-- Required work --
Up to and including the line with "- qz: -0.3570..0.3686", repeat every line of the listing exactly, beginning at the first.

--- Raw data Enclosed Below ---

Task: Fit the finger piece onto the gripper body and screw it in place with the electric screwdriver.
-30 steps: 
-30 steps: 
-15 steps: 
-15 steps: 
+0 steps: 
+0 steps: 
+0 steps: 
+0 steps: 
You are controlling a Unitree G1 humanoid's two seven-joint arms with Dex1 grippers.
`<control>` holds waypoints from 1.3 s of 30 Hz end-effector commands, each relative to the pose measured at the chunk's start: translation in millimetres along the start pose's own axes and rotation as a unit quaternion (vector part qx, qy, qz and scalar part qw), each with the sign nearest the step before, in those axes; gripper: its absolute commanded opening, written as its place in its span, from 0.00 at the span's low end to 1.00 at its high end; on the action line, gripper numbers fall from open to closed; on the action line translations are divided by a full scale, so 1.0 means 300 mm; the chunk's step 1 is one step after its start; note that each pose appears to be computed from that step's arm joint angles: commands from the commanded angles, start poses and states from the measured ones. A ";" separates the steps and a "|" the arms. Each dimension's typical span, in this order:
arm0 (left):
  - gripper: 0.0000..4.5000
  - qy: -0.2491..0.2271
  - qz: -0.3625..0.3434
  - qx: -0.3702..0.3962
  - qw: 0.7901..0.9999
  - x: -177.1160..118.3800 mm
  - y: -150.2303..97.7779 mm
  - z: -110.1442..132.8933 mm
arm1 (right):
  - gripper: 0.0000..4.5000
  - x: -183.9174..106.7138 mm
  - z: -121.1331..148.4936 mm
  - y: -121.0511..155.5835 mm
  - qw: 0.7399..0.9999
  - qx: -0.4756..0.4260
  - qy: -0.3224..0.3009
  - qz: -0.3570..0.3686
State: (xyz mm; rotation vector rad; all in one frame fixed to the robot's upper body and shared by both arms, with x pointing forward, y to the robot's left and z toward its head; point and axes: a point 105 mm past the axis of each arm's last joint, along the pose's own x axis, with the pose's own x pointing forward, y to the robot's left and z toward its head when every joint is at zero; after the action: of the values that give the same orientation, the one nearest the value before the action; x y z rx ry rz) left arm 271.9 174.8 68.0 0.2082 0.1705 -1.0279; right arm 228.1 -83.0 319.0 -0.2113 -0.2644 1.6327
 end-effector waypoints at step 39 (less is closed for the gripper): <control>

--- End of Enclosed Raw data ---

-- Exercise response --
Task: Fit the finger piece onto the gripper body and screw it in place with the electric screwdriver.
-30 steps: 
-30 steps: 
-15 steps: 
-15 steps: 
+0 steps: 
+0 steps: 
+0 steps: 
+0 steps: 
You are controlling a Unitree G1 humanoid's two seven-joint arms with Dex1 grippers.
`<control>` holds waypoints from 1.3 s of 30 Hz end-effector commands, each relative to the pose measured at the chunk's start: translation in millimetres along the start pose's own axes and rotation as a unit quaternion (vector part qx, qy, qz and scalar part qw), each with the sign nearest the step before, in those axes; gripper: its absolute commanded opening, written as its place in its span, from 0.00 at the span's low end to 1.00 at its high end; on the action line, gripper numbers fall from open to closed; on the action line translations are divided by a full scale, so 1.0 means 300 mm; the chunk's step 1 is one step after its start; note that each pose appears to be computed from that step's arm joint angles: commands from the commanded angles, start poses and states from the measured ones. A ";" separates the steps and a "|" the arms. Each dimension's typical span, in this order:
arm0 (left):
  - gripper: 0.0000..4.5000
  - qy: -0.2491..0.2271
  - qz: -0.3625..0.3434
  - qx: -0.3702..0.3962
  - qw: 0.7901..0.9999
  - x: -177.1160..118.3800 mm
  - y: -150.2303..97.7779 mm
  - z: -110.1442..132.8933 mm
arm1 (right):
  - gripper: 0.0000..4.5000
  - x: -183.9174..106.7138 mm
  - z: -121.1331..148.4936 mm
  - y: -121.0511..155.5835 mm
  - qw: 0.7399..0.9999
  - qx: -0.4756..0.4260
  - qy: -0.3224..0.3009
  - qz: -0.3570..0.3686

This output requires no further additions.